As vinte e uma faixas de “Cantiga” consistem maioritariamente em propostas de reabilitação musical da tradição trovadoresca cuja música se desconhece. Excetuando as seis Cantigas de Amigo do jogral galego Martim Codax (das sete incluídas no Pergamiño Vindel, datado de finais do séc. XIII) e uma das sete do rei D. Dinis (incluídas no Pergamiño Sharrer, descoberto no Arquivo da Torre do Tombo), que chegaram até nós com música, as restantes faixas do disco são recriações musicais sobre poesia (cuja música não foi notada ou se perdeu) de diversos trovadores e jograis galegos e portugueses medievais, nomeadamente Afonso Sanchez (filho bastardo de D. Dinis e figura central da corte portuguesa), Roi Fernandiz de Santiago e Airas Nunez (clérigos galegos ligados à corte castelhana de D. Afonso X, o Sábio), Pai Gomez Charinho (nobre galego ligado à corte castelhana de D. Sancho IV), Mendinho (jogral galego de quem nos chegou apenas a extraordinária Cantiga de Amigo "Sedia-m' eu na ermida de San Simión"), entre outros.
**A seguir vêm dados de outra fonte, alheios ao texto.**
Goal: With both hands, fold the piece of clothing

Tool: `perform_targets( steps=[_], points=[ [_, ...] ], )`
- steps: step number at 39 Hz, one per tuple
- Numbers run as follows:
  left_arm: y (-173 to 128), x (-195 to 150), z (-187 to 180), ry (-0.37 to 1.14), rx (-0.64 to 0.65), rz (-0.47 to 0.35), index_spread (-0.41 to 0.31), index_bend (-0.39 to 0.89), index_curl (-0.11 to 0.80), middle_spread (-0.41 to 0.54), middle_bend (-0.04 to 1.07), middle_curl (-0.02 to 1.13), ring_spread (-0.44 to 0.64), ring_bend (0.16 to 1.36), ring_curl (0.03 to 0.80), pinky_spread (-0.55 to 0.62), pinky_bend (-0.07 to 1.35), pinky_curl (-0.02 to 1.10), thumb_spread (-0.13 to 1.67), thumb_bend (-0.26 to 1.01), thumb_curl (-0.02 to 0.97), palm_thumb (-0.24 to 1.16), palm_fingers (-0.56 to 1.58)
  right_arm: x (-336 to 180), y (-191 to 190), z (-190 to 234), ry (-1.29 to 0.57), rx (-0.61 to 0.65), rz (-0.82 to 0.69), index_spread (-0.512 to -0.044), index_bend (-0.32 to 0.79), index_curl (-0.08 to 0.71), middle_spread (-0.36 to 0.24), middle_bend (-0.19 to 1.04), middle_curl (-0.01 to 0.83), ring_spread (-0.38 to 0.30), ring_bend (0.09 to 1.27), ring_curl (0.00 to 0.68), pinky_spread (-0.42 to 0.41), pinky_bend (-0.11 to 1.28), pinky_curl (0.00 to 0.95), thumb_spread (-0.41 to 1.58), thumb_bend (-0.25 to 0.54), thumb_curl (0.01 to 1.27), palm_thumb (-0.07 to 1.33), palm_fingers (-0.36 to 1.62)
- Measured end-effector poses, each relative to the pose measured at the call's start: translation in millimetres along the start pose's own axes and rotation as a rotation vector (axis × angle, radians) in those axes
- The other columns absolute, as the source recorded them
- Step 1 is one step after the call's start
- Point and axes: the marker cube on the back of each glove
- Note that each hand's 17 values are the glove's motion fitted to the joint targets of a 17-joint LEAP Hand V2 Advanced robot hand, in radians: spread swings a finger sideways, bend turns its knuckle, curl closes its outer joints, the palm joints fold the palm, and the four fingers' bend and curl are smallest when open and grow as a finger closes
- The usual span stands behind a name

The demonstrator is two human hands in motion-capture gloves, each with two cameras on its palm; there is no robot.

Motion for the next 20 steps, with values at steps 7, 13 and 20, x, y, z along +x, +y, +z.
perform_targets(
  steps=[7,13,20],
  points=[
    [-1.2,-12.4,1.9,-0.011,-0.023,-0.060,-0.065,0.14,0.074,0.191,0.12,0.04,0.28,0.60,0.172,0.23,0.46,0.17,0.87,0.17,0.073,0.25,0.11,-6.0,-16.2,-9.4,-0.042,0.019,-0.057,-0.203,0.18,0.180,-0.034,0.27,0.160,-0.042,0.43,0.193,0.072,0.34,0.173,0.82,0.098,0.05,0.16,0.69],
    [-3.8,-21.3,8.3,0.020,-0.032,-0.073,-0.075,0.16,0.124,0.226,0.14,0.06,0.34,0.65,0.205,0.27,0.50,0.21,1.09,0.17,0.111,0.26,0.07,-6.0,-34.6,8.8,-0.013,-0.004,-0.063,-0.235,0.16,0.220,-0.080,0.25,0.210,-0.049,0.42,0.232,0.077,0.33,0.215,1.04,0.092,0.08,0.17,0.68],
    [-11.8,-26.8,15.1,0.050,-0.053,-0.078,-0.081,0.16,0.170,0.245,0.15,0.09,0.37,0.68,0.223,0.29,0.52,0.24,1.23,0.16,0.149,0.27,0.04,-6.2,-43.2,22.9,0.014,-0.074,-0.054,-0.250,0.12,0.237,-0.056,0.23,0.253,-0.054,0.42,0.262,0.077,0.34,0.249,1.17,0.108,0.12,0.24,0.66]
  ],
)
O processo de recriação musical encetado pelos Resonet, em “Cantiga”, baseou-se em duas estratégias principais: por um lado a improvisação, “tendo em conta os modos, os ritmos e o estilo da época” e, por outro, a prática da “contrafacta”, isto é, da aplicação da melodia de uma cantiga numa outra, habitual na Idade Média. A maior parte das melodias que serviram de ponto de partida à contrafacta são retiradas das Cantigas de Santa Maria (coletânea com 426 cantigas com notação musical, realizada no século XIII, na corte do rei de Castela, D. Afonso X, o Sábio) e do Codex Calixtinus (manuscrito relacionado com o culto e as peregrinações jacobeias e que inclui melodias gregorianas e música polifónica).
Sobre as possíveis formas de tocar os instrumentos, o ensemble Resonet baseou-se na iconografia musical medieval (nomeadamente nas iluminuras do Cancioneiro da Ajuda). Por outro lado, os intérpretes basearam-se, também, nas formas de execução sugeridas pela morfologia e pelas características acústicas dos próprios instrumentos musicais, procurando, deste modo, ir ao encontro das eventuais formas de execução instrumental na Idade Média. 
        De um modo geral, "Cantiga" revela-se um registo de altíssima qualidade musical e de incontornável valor cultural, por um lado, por resultar de um digno esforço de reabilitação do património galaico-português e, por outro lado, por apresentar um conjunto de abordagens interpretativas e de combinações instrumentais absolutamente fabulosas.